As banks behave more like tech companies, they need to evaluate their DevOps approach. “Leverage scale from low-code and cloud combined,” recommends Ellis. “Use the power of the cloud to push solutions to a broad base of customers all over the world.”
4. Workplace Safety
Low-code helps build corporate social distancing applications
Many companies are considering their post-pandemic return to the workplace. Purpose-built low-code applications could be utilized to keep a log of fever checks and enable limited-exposure collaboration.
Work.com, for example, offers employee health tracking, contract-tracing and workplace-planning applications to reduce risk and enforce social distancing guidelines. For example, elevator use could be optimized to avoid crowding a tight space, Ellis said.
5. Distance Learning
COVID has forced many schools online. Some, like Case Western, are getting creative with augmented reality HoloLens. Other schools are implementing things such as financial aid chatbots or updating their old ERP systems.
Low-code could assist these distance learning initiatives or complement the EdTech platforms already in use. Over 100 universities worldwide already use low-code platforms within their online education curriculum.

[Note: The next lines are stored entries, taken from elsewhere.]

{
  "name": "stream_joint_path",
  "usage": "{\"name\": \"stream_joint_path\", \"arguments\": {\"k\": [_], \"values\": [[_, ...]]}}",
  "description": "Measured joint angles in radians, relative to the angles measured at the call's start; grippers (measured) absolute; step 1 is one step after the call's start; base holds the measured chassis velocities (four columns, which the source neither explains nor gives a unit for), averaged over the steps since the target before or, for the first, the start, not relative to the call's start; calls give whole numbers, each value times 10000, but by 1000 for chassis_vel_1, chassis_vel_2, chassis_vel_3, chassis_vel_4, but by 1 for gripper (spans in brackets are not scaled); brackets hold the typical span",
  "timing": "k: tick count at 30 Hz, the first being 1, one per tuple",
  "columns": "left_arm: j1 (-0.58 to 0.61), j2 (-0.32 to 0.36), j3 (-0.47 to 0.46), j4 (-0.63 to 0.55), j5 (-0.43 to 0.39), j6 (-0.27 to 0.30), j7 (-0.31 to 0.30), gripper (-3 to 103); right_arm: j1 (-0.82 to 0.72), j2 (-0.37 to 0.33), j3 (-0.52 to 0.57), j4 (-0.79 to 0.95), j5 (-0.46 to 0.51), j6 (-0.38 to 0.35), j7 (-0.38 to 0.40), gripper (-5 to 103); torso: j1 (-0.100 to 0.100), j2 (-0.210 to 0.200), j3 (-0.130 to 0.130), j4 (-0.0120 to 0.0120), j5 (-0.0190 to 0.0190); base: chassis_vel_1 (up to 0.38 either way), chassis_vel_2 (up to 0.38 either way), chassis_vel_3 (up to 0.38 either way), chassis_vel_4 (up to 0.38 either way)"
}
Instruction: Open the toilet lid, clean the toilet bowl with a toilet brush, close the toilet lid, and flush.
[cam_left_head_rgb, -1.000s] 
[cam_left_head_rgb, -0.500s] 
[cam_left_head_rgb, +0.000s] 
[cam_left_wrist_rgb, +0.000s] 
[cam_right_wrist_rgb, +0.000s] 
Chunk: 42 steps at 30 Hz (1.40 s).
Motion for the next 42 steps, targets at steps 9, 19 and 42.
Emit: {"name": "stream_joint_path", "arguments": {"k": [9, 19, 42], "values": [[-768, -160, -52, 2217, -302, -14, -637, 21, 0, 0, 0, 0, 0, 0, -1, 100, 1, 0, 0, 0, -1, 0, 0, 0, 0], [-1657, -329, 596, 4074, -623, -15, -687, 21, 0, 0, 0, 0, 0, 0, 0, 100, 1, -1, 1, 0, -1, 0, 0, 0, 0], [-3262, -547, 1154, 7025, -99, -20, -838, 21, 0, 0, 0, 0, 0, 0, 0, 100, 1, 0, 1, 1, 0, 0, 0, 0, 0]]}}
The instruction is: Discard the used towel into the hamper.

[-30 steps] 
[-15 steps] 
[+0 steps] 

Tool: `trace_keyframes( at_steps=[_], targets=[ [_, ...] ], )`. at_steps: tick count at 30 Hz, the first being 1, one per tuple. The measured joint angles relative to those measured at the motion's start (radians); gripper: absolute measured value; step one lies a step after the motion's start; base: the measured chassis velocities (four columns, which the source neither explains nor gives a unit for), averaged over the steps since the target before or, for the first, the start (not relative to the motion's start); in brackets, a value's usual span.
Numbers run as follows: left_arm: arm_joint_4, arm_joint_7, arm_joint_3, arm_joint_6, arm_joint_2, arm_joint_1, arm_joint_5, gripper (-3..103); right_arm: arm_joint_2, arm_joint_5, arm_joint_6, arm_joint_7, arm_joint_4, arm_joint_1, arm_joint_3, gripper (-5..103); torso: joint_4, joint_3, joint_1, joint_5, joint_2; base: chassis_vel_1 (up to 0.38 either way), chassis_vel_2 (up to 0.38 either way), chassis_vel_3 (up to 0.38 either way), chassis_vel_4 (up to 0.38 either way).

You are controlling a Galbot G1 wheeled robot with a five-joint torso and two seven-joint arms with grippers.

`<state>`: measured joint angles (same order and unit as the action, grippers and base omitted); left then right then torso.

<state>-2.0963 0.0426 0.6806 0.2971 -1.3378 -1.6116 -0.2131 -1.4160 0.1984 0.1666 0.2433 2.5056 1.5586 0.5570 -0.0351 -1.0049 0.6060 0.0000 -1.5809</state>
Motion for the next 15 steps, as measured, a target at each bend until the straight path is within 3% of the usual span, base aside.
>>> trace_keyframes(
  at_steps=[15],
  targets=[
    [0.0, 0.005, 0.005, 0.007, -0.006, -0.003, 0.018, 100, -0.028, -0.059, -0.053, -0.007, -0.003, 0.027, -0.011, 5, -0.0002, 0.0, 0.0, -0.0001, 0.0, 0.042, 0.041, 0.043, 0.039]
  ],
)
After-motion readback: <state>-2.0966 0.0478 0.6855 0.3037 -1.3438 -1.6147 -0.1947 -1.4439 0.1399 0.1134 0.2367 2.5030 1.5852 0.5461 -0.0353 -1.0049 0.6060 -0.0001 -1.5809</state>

Digital Transformation 2.0 Is All About Automation
Digital transformation initiatives have been brewing for years. But now, greater forces are driving immediate change—and this time, we’re all in on automation.
The emphasis is now on optimizing and refining digital processes. “Utilizing low-code, businesses are taking processes that were very manual, error-prone, simplistic or repetitive, and automating it into a process that ensures consistency,” said Ellis.
The above case studies demonstrate how low-code, in practice, is not only reshaping brick and mortal and traditional IT but ushering a new focus on automation and event-triggering for digital organizations, helping them adapt to turbulent times.
The need to automate business processes pervades all companies. Ellis positively identifies an “uptick in low-code momentum these days across all customers.” For example, over two months, Salesforce noticed an increase from 160 million screen flow executions (automated workflows) to 200 million screen flows per month.
Low-Code In Our Desperate Hour
2020 is a challenging year. Now in the thick of a global pandemic, economies have been severely affected. However, citizen development technologies offer solutions. According to Ellis, low-code is truly “saving people—in terms of lives, businesses and livelihoods.”
Of course, low-code platforms are no silver bullet and present a trade-off. Companies gain speed and agility, yet they move infrastructure dependencies to a third party. If not well-adopted or governed properly, low-code could enable shadow IT to proliferate. Ellis believes these concerns are negligible. “The value you bring is expertise and industry knowledge,” he said. The abstraction layer is worth it to “to move away from having to reinvent the wheel.”
For Ellis, broader low-code adoption is on the horizon. “We’ve seen huge increases and inbound interest and use of low-code technologies. More and more people are opening up to it,” he said. Though low-code is certainly in vogue amid the pandemic, low-code tools leveraged today could be here to stay for the long-term.